A that's not between B and C.

Posted: Tue Sep 29, 2009 2:43 pm
by JellyFish
How do I match a string that is NOT between two strings? In other words how do I match A that is not between B and C? For example let's say A was "foo" and B was "{" and C was "}". In "food {foo bar}", my regular expression should match "foo" in the word "food" at the beginning, but not the "foo" before "bar".

How could this be done in the JavaScript implementation of RegExp?

Re: A that's not between B and C.

Posted: Tue Sep 29, 2009 2:59 pm
by prometheuzz
Do it in two steps:
1 - split on '{'
2 - for each element that split(...) returned, check if it matches: foo(?![^}]*})

Re: A that's not between B and C.

Posted: Tue Sep 29, 2009 3:30 pm
by JellyFish
Hmm, but what I'm doing is a split on /;(?:\s{2,}|\s*\n+\s*|$)/g, so how would I put it all back together?

Code: Select all

 
var parts = "foo;  { foo;  } foo;".split(/{/g);
for (var i in parts)
{
parts[i] = parts[i].split(/;(?:\s{2,}|\s*\n+\s*|$)/g);
}
//How would I put parts back together if each part is not an array? I couldn't use join because it converts to a string.
 

Re: A that's not between B and C.

Posted: Tue Sep 29, 2009 3:39 pm
by prometheuzz
Err, you were only talking about matching some substring. Apparently you want something else (transform some string into another string). Could you provide some examples of what you want. I urge you to post examples that look like your real data: people tend to over-simplify their examples and miss many of the small corner cases.

Re: A that's not between B and C.

Posted: Fri Oct 02, 2009 3:43 pm
by JellyFish
I'm writing a javascript interpreter for this language I'm "inventing". It's not really a serious project right now, it's more experimental than anything.
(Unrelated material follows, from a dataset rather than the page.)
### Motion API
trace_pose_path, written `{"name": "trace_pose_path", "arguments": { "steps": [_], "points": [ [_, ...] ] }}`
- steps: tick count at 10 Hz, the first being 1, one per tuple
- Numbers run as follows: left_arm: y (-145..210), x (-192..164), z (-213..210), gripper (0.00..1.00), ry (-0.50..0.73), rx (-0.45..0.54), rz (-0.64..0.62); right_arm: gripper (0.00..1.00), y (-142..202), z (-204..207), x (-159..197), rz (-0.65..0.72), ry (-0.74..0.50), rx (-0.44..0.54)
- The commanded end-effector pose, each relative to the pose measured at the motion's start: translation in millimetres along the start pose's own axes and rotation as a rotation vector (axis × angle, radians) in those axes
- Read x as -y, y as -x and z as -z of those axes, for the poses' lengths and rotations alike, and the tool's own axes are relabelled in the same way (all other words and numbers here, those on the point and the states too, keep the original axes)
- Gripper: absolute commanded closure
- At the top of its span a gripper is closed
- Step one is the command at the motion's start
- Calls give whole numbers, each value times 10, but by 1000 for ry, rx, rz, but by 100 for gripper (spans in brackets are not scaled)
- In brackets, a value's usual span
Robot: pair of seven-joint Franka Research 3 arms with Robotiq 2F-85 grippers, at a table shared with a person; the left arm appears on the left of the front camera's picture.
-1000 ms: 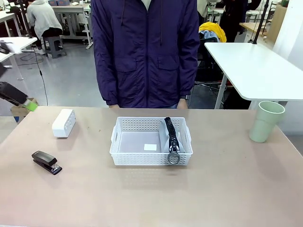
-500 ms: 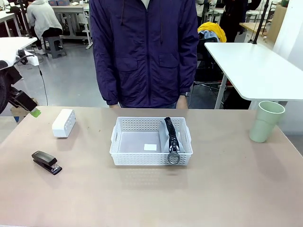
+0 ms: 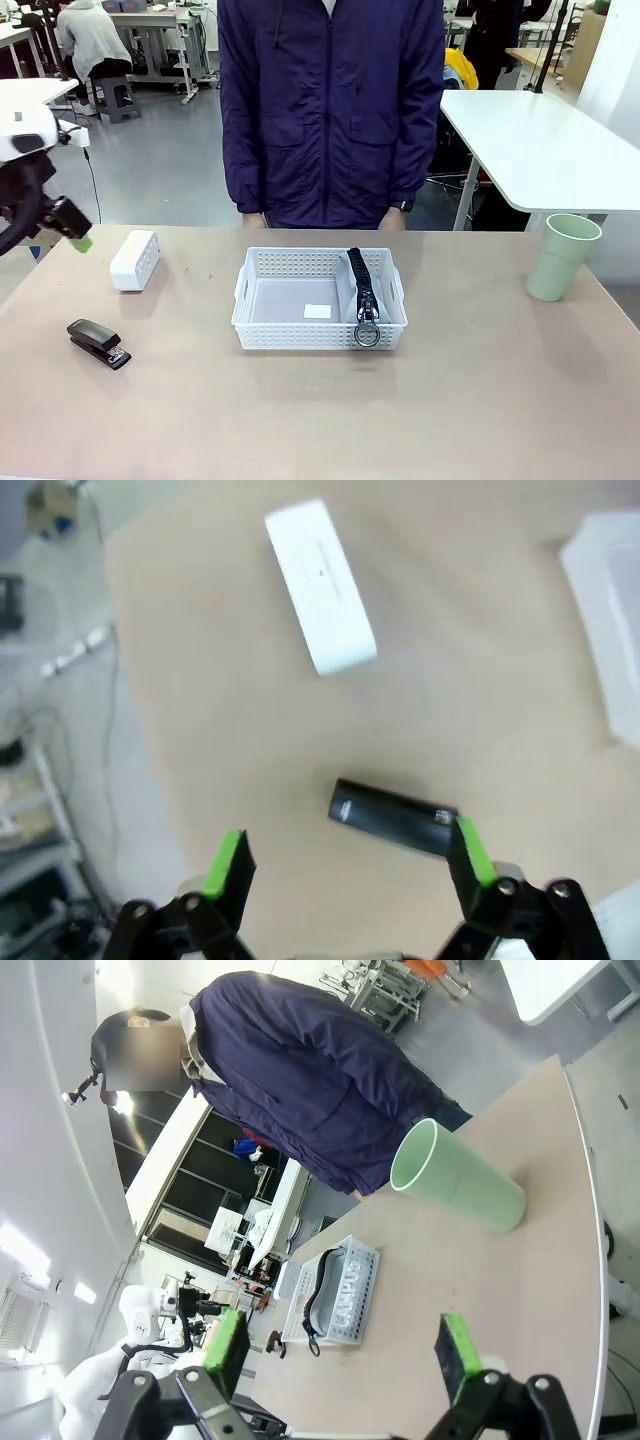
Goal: Efficiently arrange items inside the basket to fit them all.
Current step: Pick up the Digital clock and place it inside the Organizing basket.
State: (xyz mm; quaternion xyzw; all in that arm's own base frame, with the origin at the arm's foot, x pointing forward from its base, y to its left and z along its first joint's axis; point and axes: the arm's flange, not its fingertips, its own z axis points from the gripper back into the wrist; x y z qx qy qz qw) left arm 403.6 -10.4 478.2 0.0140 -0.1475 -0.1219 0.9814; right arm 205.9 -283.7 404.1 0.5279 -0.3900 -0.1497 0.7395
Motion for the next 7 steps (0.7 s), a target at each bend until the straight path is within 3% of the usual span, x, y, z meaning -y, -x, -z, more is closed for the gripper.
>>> {"name": "trace_pose_path", "arguments": {
  "steps": [1, 2, 3, 5, 7],
  "points": [
    [-575, 89, 150, 0, -7, -60, -171, 0, -19, 17, -3, -31, -14, 16],
    [-771, 143, 267, 0, -27, -58, -250, 0, -19, 17, -3, -31, -14, 16],
    [-935, 143, 365, 0, -22, -92, -249, 0, -19, 17, -3, -31, -14, 16],
    [-1211, 110, 516, 0, -81, -67, -330, 0, -19, 17, -3, -31, -14, 16],
    [-1362, 96, 619, 0, -75, -101, -329, 0, -19, 17, -3, -31, -14, 16]
  ]
}}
I hope that doesn't make it less of a valid thing to help not me with it.

So what I'm doing right now is "tokenizing" my language's code. I'm creating an array of all the statements then I'll make each statement an array of tokens or parts of the statement. Once I do these I'll pass this tokenized array into the parsing engine which will then make read the tokens, and perform specific things for specific tokens, etc. I'm not really sure how this parser is going to work yet, but I'll get to it.
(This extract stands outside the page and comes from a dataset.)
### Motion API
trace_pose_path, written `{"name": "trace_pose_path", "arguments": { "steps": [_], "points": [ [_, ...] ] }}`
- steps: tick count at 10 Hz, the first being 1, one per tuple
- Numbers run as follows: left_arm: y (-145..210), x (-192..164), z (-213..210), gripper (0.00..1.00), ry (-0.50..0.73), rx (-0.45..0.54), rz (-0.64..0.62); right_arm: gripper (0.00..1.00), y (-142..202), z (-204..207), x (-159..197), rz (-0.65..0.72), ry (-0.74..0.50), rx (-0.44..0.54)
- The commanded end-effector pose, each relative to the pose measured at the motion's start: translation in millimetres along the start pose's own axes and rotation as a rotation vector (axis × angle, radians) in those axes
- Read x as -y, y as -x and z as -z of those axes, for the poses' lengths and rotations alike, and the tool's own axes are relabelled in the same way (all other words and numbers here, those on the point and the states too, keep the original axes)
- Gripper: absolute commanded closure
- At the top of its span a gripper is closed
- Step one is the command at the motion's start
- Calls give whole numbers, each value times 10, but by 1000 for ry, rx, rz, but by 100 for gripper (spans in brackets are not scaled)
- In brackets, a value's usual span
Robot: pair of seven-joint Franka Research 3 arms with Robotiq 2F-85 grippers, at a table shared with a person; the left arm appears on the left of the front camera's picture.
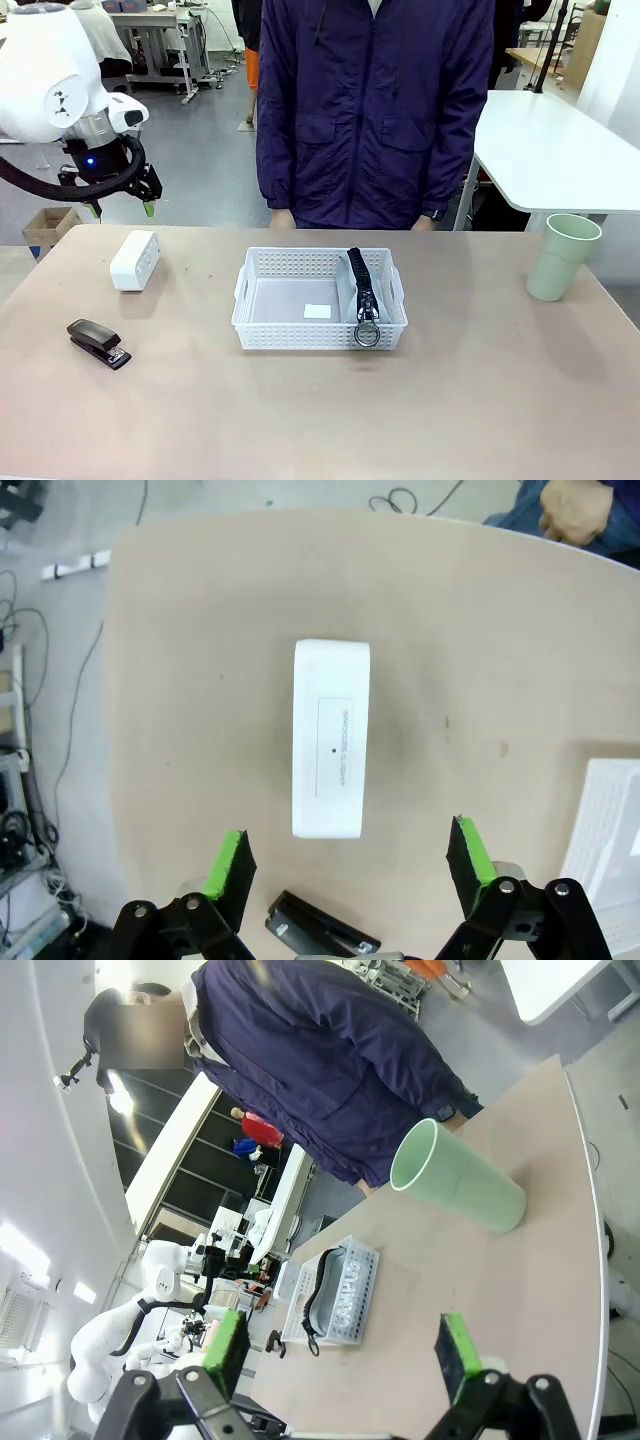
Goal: Efficiently arrange items inside the basket to fit them all.
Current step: Pick up the Digital clock and place it inside the Organizing basket.
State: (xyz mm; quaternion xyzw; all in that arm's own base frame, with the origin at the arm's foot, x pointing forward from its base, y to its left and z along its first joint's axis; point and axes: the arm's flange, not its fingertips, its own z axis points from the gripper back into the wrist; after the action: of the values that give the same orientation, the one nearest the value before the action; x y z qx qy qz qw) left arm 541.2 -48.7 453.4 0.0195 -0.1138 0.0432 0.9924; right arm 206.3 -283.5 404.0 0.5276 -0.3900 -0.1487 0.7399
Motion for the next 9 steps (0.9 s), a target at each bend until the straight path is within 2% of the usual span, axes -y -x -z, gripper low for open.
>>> {"name": "trace_pose_path", "arguments": {
  "steps": [1, 2, 4, 6, 8, 9],
  "points": [
    [-64, 65, -65, 0, -27, -37, -58, 0, -18, 12, -4, -30, -14, 17],
    [0, 0, 0, 0, 0, 0, 0, 0, -18, 12, -4, -30, -14, 17],
    [-50, 24, 12, 0, -2, -16, -15, 0, -18, 12, -4, -30, -14, 17],
    [-239, -48, 281, 0, -19, -45, 22, 0, -18, 12, -4, -30, -14, 17],
    [-128, -89, 511, 0, -1, -13, 19, 0, -18, 12, -4, -30, -14, 17],
    [-123, -118, 668, 0, 16, -40, 16, 0, -18, 12, -4, -30, -14, 17]
  ]
}}
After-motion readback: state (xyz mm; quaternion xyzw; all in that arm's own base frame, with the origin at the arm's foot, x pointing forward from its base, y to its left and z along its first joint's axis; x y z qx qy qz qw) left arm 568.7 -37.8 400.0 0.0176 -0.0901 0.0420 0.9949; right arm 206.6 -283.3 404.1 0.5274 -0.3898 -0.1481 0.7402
Mainly right now I'm focusing on the tokenizer--the part that turns the code into special arrays. What I'm trying to do with the tokenizer is separate each statement of the language into it's own array element. In my language the { and } define a separate scope so I don't want the statements within these to be in separate array elements. Illustrations are better then words so here you go.

Code: Select all

 
<textarea id="code">
method argument, {
  method arg, arg;
};
method arg;
method arg;
</textarea>
 
I want this to turn into an array like:

Code: Select all

 
var code = document.getElementById("code").value;
var parts = code.split(/{/g);
for (var i in parts)
{
parts[i] = parts[i].split(/;(?:\s{2,}|\s*\n+\s*|$)/g);
}
 
//What I want is an array like this: ["method argument, {\n  method arg, arg;\n}", "method arg", "method arg"]
 
This is basically it. I'm trying to get the result as shown in the comment above.
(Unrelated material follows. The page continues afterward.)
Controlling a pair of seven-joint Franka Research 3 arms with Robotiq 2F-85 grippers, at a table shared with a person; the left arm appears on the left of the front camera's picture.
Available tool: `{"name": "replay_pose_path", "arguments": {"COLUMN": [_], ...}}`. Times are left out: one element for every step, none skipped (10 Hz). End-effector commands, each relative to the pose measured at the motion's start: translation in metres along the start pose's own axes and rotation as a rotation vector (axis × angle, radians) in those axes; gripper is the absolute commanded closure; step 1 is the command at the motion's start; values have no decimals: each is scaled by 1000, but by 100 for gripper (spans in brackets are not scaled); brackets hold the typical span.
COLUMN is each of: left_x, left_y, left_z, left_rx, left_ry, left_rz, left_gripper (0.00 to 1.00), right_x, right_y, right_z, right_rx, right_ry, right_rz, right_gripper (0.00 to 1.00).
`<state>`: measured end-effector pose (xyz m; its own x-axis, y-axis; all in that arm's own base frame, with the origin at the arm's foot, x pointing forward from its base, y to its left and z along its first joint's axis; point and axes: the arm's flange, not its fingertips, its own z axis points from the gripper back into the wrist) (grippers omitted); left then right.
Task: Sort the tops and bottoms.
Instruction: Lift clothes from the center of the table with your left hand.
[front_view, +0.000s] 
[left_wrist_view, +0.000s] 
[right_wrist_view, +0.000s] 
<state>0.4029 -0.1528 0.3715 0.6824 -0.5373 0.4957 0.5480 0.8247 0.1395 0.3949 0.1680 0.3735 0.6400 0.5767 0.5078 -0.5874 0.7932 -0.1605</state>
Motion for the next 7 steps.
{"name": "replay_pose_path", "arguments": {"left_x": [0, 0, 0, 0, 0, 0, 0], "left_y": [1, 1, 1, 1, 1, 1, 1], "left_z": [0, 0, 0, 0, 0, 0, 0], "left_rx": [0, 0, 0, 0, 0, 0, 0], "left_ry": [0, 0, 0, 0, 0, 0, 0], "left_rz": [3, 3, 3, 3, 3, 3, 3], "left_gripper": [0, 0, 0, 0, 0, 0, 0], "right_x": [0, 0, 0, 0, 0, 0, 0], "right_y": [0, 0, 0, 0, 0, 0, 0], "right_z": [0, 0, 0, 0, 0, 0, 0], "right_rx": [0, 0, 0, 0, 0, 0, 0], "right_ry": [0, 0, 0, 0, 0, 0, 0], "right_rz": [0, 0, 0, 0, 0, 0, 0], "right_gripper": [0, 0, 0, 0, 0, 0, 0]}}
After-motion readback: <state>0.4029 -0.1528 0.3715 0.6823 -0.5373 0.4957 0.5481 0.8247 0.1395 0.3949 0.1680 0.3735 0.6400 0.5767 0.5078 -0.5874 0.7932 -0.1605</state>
Basically, I want to separate the string by something but ignore that something when it's within curly braces. I'll then have the tokenizer separate all the parts of each statement. In my language a "block" is considered a data type so it is treated the same as any other data type in a statement. Sense every block has scope in my language I don't want the statements within the block hanging out in the array, rather I want the block to be parsed later on at the statement level.

Re: A that's not between B and C.

Posted: Sat Oct 03, 2009 2:38 am
by prometheuzz
I see. I don't want to put you down, but I can't recommend a regex split/match solution to tokenize a language. What you could do is write a grammar and let some sort of tool like ANTLR or Yacc (there are many more) generate a lexer+parser for you.

Best of luck.

Re: A that's not between B and C.

Posted: Mon Oct 05, 2009 4:36 pm
by JellyFish
Does ANTLR or Yacc create a interpreter in JavaScript? I want my language to be able to run in a web browser with optional compilation. If compiled it'll compile to JavaScript, but if not compiled it could be interpreted on the fly by a JavaScript interpreter.

Re: A that's not between B and C.

Posted: Tue Oct 06, 2009 12:54 am
by prometheuzz
No, ...

Edit: I mean yes, ANTLR targets JavaScript as well. From the ANTLR website: Currently available with C, C#, ActionScript, JavaScript, and Java targets.